▶ Activity
Please write out all the entries exactly, without the pictures.

▶ Stored dataset items
·····

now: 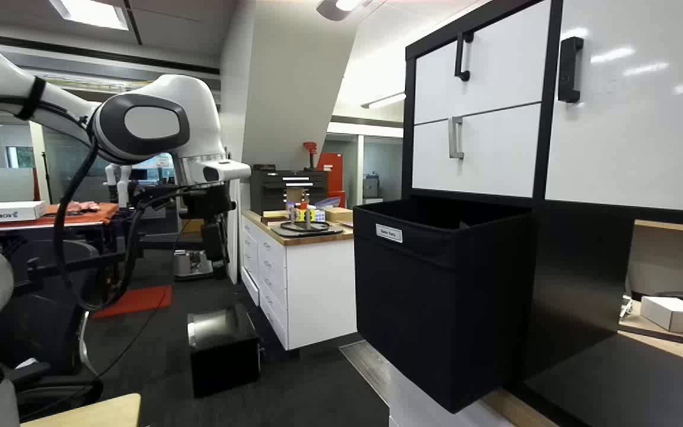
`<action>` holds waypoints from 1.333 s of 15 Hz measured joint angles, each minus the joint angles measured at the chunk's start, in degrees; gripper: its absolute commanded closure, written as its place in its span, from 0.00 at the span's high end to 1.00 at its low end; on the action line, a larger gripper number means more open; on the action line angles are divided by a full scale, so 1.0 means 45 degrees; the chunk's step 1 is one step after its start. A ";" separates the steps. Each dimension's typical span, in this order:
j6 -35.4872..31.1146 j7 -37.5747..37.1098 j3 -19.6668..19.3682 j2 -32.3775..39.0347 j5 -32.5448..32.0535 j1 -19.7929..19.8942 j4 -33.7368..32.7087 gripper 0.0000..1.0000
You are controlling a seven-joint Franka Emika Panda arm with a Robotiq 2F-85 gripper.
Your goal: Slide the basket back into the shelf
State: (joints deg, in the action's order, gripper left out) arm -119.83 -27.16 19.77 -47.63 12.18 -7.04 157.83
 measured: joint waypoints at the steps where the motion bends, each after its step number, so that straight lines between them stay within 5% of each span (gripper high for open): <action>1: 0.0000 0.0000 0.0000 0.0000 0.0000 0.0000 0.0000 1.00; 20: -0.0955 0.0003 0.0002 0.0457 -0.0076 0.0055 0.0131 1.00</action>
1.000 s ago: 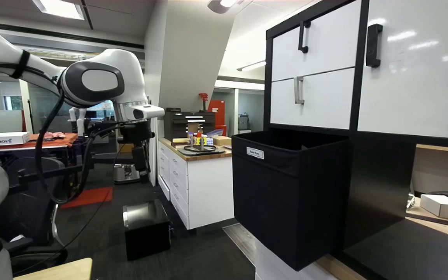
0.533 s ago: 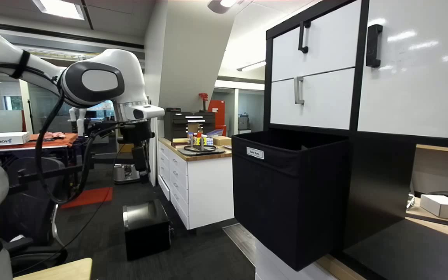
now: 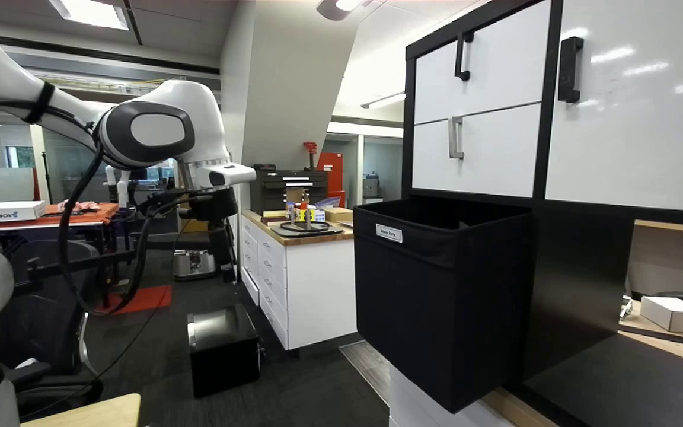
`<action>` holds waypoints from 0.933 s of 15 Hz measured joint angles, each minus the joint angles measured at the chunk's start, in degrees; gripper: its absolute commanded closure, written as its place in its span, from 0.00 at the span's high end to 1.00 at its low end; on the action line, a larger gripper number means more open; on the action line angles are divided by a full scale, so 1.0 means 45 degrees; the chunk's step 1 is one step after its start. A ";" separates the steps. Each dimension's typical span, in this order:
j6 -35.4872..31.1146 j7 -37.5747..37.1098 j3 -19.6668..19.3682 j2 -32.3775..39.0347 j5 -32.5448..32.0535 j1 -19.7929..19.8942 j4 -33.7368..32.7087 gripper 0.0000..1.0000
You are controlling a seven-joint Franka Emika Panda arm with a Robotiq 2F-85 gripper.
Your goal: Slide the basket back into the shelf
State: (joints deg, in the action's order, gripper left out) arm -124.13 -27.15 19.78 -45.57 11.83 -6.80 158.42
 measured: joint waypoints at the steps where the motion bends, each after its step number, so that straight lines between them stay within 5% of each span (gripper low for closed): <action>1: -0.0461 0.0011 0.0000 0.0231 -0.0036 0.0033 0.0086 1.00; 14: -0.6493 0.0157 -0.0397 0.4714 -0.3641 0.2305 -0.0458 1.00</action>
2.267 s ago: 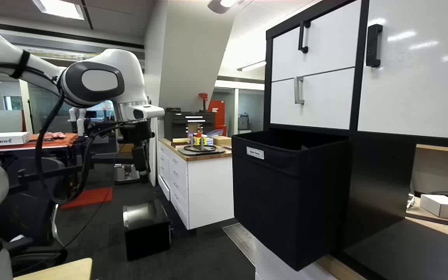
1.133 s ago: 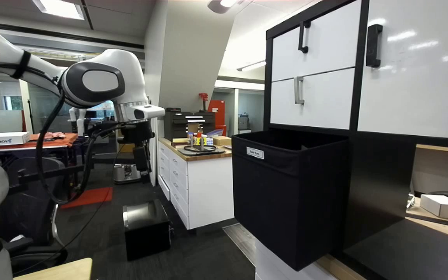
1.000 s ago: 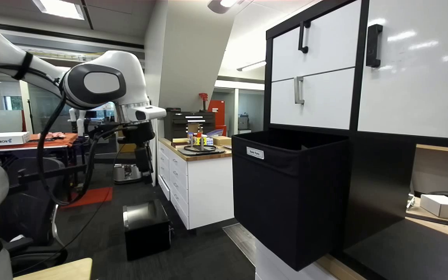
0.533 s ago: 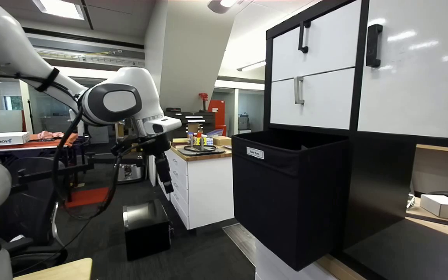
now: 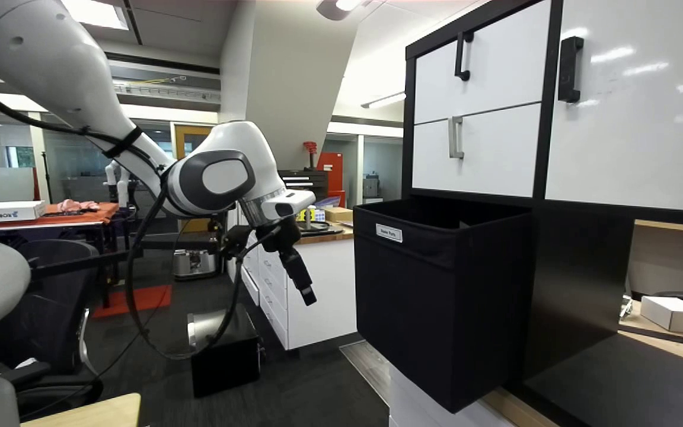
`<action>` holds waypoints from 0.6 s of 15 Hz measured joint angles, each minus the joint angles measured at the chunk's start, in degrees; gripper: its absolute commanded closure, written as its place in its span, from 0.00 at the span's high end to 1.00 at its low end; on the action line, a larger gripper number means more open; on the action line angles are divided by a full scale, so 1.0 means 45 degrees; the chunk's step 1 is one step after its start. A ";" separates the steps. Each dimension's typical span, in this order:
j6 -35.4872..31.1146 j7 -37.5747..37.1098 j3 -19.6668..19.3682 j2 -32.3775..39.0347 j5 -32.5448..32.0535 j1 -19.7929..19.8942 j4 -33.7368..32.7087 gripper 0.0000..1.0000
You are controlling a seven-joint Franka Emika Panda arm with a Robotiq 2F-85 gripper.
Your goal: Slide the basket back into the shelf
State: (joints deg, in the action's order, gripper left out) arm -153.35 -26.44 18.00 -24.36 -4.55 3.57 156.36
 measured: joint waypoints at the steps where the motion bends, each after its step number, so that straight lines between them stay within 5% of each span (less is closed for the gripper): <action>1: -0.0376 0.0031 -0.0067 0.0458 -0.0322 0.0239 -0.0235 1.00; 5: -0.1593 0.0082 -0.0353 0.2503 -0.1535 0.0947 -0.1457 1.00; 6: -0.1837 0.0082 -0.0379 0.3027 -0.1889 0.1118 -0.1811 0.94; 7: -0.2037 0.0082 -0.0381 0.3531 -0.2238 0.1309 -0.2175 0.73; 9: -0.2379 0.0070 -0.0407 0.4491 -0.2916 0.1627 -0.2889 0.69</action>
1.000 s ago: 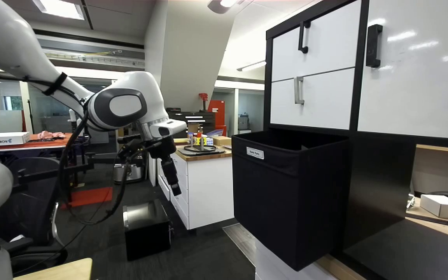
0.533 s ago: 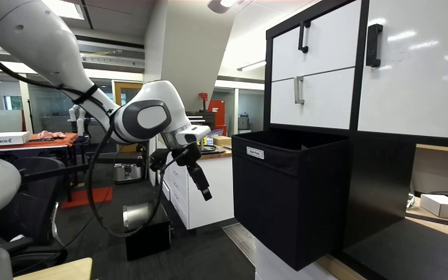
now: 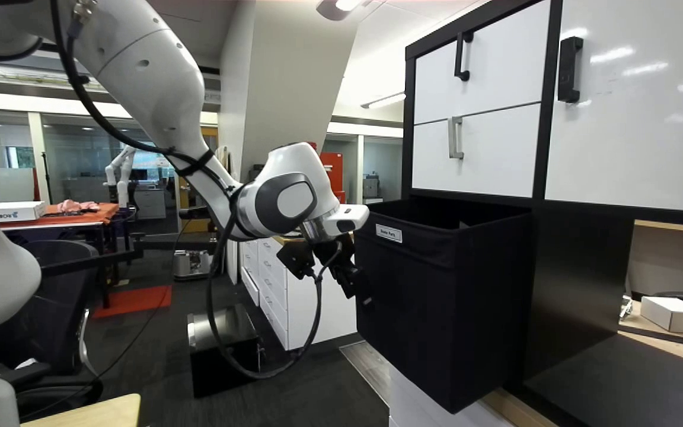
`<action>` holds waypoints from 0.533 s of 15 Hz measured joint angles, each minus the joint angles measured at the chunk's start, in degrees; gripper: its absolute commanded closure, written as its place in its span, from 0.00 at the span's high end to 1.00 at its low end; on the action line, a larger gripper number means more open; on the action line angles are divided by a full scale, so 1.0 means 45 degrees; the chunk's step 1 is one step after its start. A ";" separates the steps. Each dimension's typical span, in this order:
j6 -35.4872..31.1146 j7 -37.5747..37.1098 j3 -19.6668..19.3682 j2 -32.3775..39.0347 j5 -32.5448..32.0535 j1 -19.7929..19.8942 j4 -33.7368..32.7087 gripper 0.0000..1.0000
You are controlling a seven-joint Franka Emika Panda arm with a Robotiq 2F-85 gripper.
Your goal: Slide the basket back into the shelf
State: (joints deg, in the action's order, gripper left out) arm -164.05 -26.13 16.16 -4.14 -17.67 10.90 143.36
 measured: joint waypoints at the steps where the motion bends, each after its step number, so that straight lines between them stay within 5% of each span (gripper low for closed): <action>1: -0.0120 -0.0002 -0.0033 0.0405 -0.0281 0.0102 -0.0317 0.62; 2: -0.0261 -0.0010 -0.0101 0.0846 -0.0571 0.0164 -0.0665 0.90; 8: -0.0870 -0.0234 -0.0584 0.2453 -0.1978 0.0173 -0.1953 1.00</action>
State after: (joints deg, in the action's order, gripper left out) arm -167.97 -27.18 13.53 6.89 -26.58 11.67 134.57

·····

▶ Output for this exercise
now: 
`<action>` holds waypoints from 1.333 s of 15 Hz measured joint angles, each minus the joint angles measured at the chunk's start, in degrees; gripper: its absolute commanded closure, written as its place in its span, from 0.00 at the span's high end to 1.00 at its low end; on the action line, a larger gripper number means more open; on the action line angles are divided by a full scale, so 1.0 means 45 degrees; the chunk's step 1 is one step after its start. A ";" separates the steps. Each dimension's typical span, in this order:
j6 -35.4872..31.1146 j7 -37.5747..37.1098 j3 -19.6668..19.3682 j2 -32.3775..39.0347 j5 -32.5448..32.0535 j1 -19.7929..19.8942 j4 -33.7368..32.7087 gripper 0.0000..1.0000
You are controlling a seven-joint Franka Emika Panda arm with a Robotiq 2F-85 gripper.
Your goal: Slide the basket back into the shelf
State: (joints deg, in the action's order, gripper left out) arm -119.83 -27.16 19.77 -47.63 12.18 -7.04 157.83
 measured: joint waypoints at the steps where the motion bends, each after its step number, so that straight lines between them stay within 5% of each span (gripper high for open): <action>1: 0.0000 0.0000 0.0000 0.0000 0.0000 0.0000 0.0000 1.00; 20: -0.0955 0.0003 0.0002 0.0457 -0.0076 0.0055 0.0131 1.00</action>
1.000 s ago: 
0.533 s ago: 
now: 
`<action>` holds waypoints from 0.933 s of 15 Hz measured joint angles, each minus the joint angles measured at the chunk's start, in degrees; gripper: its absolute commanded closure, written as its place in its span, from 0.00 at the span's high end to 1.00 at its low end; on the action line, a larger gripper number means more open; on the action line angles are divided by a full scale, so 1.0 means 45 degrees; the chunk's step 1 is one step after its start. A ";" separates the steps. Each dimension's typical span, in this order:
j6 -35.4872..31.1146 j7 -37.5747..37.1098 j3 -19.6668..19.3682 j2 -32.3775..39.0347 j5 -32.5448..32.0535 j1 -19.7929..19.8942 j4 -33.7368..32.7087 gripper 0.0000..1.0000
You are controlling a seven-joint Franka Emika Panda arm with a Robotiq 2F-85 gripper.
Your goal: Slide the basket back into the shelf
State: (joints deg, in the action's order, gripper left out) arm -124.13 -27.15 19.78 -45.57 11.83 -6.80 158.42
 measured: joint waypoints at the steps where the motion bends, each after its step number, so that straight lines between them stay within 5% of each span (gripper low for closed): <action>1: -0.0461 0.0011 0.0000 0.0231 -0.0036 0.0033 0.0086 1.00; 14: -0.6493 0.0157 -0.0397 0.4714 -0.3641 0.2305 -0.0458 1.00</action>
2.267 s ago: 
1.133 s ago: 
1.000 s ago: 
0.533 s ago: 
now: 
`<action>` holds waypoints from 0.6 s of 15 Hz measured joint angles, each minus the joint angles measured at the chunk's start, in degrees; gripper: its absolute commanded closure, written as its place in its span, from 0.00 at the span's high end to 1.00 at its low end; on the action line, a larger gripper number means more open; on the action line angles are divided by a full scale, so 1.0 means 45 degrees; the chunk's step 1 is one step after its start. A ";" separates the steps. Each dimension's typical span, in this order:
j6 -35.4872..31.1146 j7 -37.5747..37.1098 j3 -19.6668..19.3682 j2 -32.3775..39.0347 j5 -32.5448..32.0535 j1 -19.7929..19.8942 j4 -33.7368..32.7087 gripper 0.0000..1.0000
You are controlling a seven-joint Franka Emika Panda arm with a Robotiq 2F-85 gripper.
Your goal: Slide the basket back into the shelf
State: (joints deg, in the action's order, gripper left out) arm -153.35 -26.44 18.00 -24.36 -4.55 3.57 156.36
 measured: joint waypoints at the steps where the motion bends, each after its step number, so that straight lines between them stay within 5% of each span (less is closed for the gripper): <action>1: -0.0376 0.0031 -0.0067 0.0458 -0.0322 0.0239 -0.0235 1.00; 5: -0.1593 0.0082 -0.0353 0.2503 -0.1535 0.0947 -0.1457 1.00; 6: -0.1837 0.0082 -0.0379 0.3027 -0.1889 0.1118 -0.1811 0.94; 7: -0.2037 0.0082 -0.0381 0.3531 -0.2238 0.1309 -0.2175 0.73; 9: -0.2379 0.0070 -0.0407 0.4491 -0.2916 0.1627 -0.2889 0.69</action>
1.000 s ago: 
0.533 s ago: 
now: 
`<action>` holds waypoints from 0.533 s of 15 Hz measured joint angles, each minus the joint angles measured at the chunk's start, in degrees; gripper: its absolute commanded closure, written as its place in its span, from 0.00 at the span's high end to 1.00 at its low end; on the action line, a larger gripper number means more open; on the action line angles are divided by a full scale, so 1.0 means 45 degrees; the chunk's step 1 is one step after its start. A ";" separates the steps. Each dimension's typical span, in this order:
j6 -35.4872..31.1146 j7 -37.5747..37.1098 j3 -19.6668..19.3682 j2 -32.3775..39.0347 j5 -32.5448..32.0535 j1 -19.7929..19.8942 j4 -33.7368..32.7087 gripper 0.0000..1.0000
You are controlling a seven-joint Franka Emika Panda arm with a Robotiq 2F-85 gripper.
Your goal: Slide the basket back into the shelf
State: (joints deg, in the action's order, gripper left out) arm -164.05 -26.13 16.16 -4.14 -17.67 10.90 143.36
 measured: joint waypoints at the steps where the motion bends, each after its step number, so that straight lines between them stay within 5% of each span (gripper low for closed): <action>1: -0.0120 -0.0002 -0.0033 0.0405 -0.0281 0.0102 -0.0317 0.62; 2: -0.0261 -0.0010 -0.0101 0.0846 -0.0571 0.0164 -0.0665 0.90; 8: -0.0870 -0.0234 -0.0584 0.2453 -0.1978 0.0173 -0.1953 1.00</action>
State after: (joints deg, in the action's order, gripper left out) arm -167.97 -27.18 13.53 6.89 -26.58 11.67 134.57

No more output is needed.